What you should do => Could you repeat the records below exactly as written?

++++

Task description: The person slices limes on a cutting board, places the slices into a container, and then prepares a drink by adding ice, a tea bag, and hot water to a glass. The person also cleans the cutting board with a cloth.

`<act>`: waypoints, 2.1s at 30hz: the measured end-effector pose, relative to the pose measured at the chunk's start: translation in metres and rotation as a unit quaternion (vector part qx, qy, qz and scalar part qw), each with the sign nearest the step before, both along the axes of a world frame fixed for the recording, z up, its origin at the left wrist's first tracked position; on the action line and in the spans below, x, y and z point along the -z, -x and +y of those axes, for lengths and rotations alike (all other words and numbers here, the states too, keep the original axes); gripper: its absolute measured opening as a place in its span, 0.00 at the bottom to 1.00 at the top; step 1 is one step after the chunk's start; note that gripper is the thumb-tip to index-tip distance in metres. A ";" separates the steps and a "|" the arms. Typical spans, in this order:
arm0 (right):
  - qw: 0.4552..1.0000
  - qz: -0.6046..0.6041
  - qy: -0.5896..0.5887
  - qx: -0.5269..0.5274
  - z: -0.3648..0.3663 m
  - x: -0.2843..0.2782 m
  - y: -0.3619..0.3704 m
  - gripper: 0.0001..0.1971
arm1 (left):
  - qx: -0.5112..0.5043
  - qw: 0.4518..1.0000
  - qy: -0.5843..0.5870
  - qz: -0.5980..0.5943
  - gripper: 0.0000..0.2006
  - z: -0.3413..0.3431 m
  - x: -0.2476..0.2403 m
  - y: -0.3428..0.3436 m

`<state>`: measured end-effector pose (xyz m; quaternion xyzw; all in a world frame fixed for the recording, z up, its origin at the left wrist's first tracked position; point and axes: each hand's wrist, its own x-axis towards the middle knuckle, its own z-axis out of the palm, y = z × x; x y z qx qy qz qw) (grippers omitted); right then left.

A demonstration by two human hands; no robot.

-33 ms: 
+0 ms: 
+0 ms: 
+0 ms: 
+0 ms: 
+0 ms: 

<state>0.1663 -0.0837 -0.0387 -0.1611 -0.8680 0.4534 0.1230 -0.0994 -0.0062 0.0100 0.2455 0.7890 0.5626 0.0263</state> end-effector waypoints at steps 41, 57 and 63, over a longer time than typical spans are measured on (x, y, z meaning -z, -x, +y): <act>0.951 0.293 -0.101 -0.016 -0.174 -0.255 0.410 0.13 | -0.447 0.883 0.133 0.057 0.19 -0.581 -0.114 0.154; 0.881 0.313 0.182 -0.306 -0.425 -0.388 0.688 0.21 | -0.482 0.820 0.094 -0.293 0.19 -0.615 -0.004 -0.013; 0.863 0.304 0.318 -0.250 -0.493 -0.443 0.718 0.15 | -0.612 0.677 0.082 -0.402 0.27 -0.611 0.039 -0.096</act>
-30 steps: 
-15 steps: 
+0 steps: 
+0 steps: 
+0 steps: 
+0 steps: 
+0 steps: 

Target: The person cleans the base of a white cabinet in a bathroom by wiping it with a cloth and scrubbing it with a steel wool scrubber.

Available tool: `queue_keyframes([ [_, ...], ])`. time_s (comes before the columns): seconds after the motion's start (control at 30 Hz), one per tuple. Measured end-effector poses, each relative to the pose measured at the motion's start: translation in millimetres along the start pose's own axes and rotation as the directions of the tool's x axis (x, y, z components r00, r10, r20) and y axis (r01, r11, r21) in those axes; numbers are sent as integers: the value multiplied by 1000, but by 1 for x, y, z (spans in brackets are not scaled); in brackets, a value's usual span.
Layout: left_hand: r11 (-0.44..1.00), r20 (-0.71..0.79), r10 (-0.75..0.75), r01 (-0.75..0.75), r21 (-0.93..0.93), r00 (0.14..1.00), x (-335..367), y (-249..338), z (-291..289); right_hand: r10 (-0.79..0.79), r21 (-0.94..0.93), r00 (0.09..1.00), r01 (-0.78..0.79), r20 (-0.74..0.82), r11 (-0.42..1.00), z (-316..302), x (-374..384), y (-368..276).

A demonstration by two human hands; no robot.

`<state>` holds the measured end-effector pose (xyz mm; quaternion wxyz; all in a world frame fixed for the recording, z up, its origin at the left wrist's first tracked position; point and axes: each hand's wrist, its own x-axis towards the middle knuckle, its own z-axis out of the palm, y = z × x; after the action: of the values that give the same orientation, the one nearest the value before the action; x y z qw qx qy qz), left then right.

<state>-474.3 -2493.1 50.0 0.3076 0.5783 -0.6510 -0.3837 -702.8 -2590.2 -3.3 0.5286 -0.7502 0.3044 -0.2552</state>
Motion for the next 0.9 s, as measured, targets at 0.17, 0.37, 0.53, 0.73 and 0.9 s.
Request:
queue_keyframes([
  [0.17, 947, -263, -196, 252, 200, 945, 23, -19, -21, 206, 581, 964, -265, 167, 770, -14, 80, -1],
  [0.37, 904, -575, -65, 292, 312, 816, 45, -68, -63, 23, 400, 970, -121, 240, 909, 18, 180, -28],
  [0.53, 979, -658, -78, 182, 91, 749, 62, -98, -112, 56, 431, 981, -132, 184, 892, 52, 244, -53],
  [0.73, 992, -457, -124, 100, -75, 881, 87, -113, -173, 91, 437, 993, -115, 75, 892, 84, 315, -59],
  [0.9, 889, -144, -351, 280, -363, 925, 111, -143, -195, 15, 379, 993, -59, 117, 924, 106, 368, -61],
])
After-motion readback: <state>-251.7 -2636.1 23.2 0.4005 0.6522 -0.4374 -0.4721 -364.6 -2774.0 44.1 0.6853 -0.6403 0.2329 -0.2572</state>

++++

Answer to this exercise =>
Task description: The person slices limes on a cutting board, places the slices into a container, and then prepares a drink by adding ice, a tea bag, and hot water to a glass. The person also cleans the cutting board with a cloth.

`<act>`: waypoints, 2.1s at 30hz: the measured end-effector pose, relative to the pose measured at the chunk's start: translation in metres and rotation as a unit quaternion (vector part qx, qy, qz and scalar part qw), each with the sign nearest the step before, both along the axes of a world frame fixed for the recording, z up, its origin at the left wrist's first tracked position; on the action line and in the spans below, x, y and z point along the -z, -x and +y of those axes, for lengths and rotations alike (all other words and numbers here, the states too, keep the original axes); gripper: its absolute measured opening as a place in its span, 0.00 at the bottom to 1.00 at the top; step 1 is one step after the chunk's start; note that gripper is the thumb-tip to index-tip distance in metres. A ";" separates the steps and a "|" the arms. Typical spans, in this order:
arm0 (right):
  - qw: 0.4552..1.0000
  - qz: -0.6046..0.6041
  - qy: -0.5896..0.5887
  - qx: -0.5269..0.5274
  - z: -0.3648..0.3663 m
  - x: -0.2843..0.2782 m
  - y: -0.3619..0.3704 m
  - gripper: 0.0001..0.1971
arm1 (left):
  - qx: -0.5112..0.5043
  - qw: 0.4518..1.0000
  - qy: -0.5843..0.5870
  - qz: -0.5980..0.5943
  - gripper: 0.0000..0.2006
  - z: -0.3413..0.3431 m
  - x: -0.2476..0.2403 m
  - y: -0.3428..0.3436 m

`<state>`: measured end-effector pose (xyz m; quaternion xyzw; all in a world frame fixed for the recording, z up, its origin at the left wrist's first tracked position; point and axes: each hand's wrist, its own x-axis towards the middle knuckle, its own z-axis out of the palm, y = z × x; x y z qx qy qz qw) (grippers omitted); right then left.

A demonstration by two human hands; no robot.

-33 ms: 
+0 ms: 
+0 ms: 
+0 ms: 
+0 ms: 
+0 ms: 

<state>0.1663 -0.0837 -0.0387 -0.1611 -0.8680 0.4534 0.1230 -0.0994 -0.0062 0.0100 0.2455 0.7890 0.5626 0.0263</state> end-effector waypoints at steps 41, 57 and 63, over a longer time than typical spans are measured on (x, y, z meaning -z, -x, +y): <act>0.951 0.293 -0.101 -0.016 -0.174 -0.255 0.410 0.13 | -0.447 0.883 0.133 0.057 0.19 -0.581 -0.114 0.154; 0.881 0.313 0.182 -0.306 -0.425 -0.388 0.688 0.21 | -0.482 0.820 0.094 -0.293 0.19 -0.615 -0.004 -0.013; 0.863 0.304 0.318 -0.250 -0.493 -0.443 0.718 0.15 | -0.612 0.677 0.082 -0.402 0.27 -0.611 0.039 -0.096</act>
-30 steps: 
-15 steps: 
+0 steps: 
+0 steps: 
+0 steps: 
+0 steps: 
+0 steps: 

Target: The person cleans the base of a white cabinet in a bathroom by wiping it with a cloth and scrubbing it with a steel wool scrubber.

Available tool: `queue_keyframes([ [_, ...], ])`. time_s (comes before the columns): seconds after the motion's start (control at 30 Hz), one per tuple. Measured end-effector poses, each relative to the pose measured at the motion's start: translation in millimetres along the start pose's own axes and rotation as the directions of the tool's x axis (x, y, z components r00, r10, r20) and y axis (r01, r11, r21) in those axes; numbers are sent as integers: the value multiplied by 1000, but by 1 for x, y, z (spans in brackets are not scaled); in brackets, a value's usual span.
Layout: left_hand: r11 (-0.44..1.00), r20 (-0.71..0.79), r10 (-0.75..0.75), r01 (-0.75..0.75), r21 (-0.93..0.93), r00 (0.14..1.00), x (-335..367), y (-249..338), z (-291..289); right_hand: r10 (-0.79..0.79), r21 (-0.94..0.93), r00 (0.09..1.00), r01 (-0.78..0.79), r20 (-0.74..0.82), r11 (-0.42..1.00), z (-316..302), x (-374..384), y (-368..276).

A demonstration by two human hands; no robot.

`<state>` holds the measured end-effector pose (xyz mm; quaternion wxyz; all in a world frame fixed for the recording, z up, its origin at the left wrist's first tracked position; point and axes: each hand's wrist, its own x-axis towards the middle knuckle, its own z-axis out of the palm, y = z × x; after the action: of the values that give the same orientation, the one nearest the value before the action; x y z qw qx qy qz), left then right.

<state>-474.3 -2493.1 50.0 0.3076 0.5783 -0.6510 -0.3837 -702.8 -2590.2 -3.3 0.5286 -0.7502 0.3044 -0.2552</state>
Motion for the next 0.9 s, as measured, targets at 0.17, 0.37, 0.53, 0.73 and 0.9 s.
Request:
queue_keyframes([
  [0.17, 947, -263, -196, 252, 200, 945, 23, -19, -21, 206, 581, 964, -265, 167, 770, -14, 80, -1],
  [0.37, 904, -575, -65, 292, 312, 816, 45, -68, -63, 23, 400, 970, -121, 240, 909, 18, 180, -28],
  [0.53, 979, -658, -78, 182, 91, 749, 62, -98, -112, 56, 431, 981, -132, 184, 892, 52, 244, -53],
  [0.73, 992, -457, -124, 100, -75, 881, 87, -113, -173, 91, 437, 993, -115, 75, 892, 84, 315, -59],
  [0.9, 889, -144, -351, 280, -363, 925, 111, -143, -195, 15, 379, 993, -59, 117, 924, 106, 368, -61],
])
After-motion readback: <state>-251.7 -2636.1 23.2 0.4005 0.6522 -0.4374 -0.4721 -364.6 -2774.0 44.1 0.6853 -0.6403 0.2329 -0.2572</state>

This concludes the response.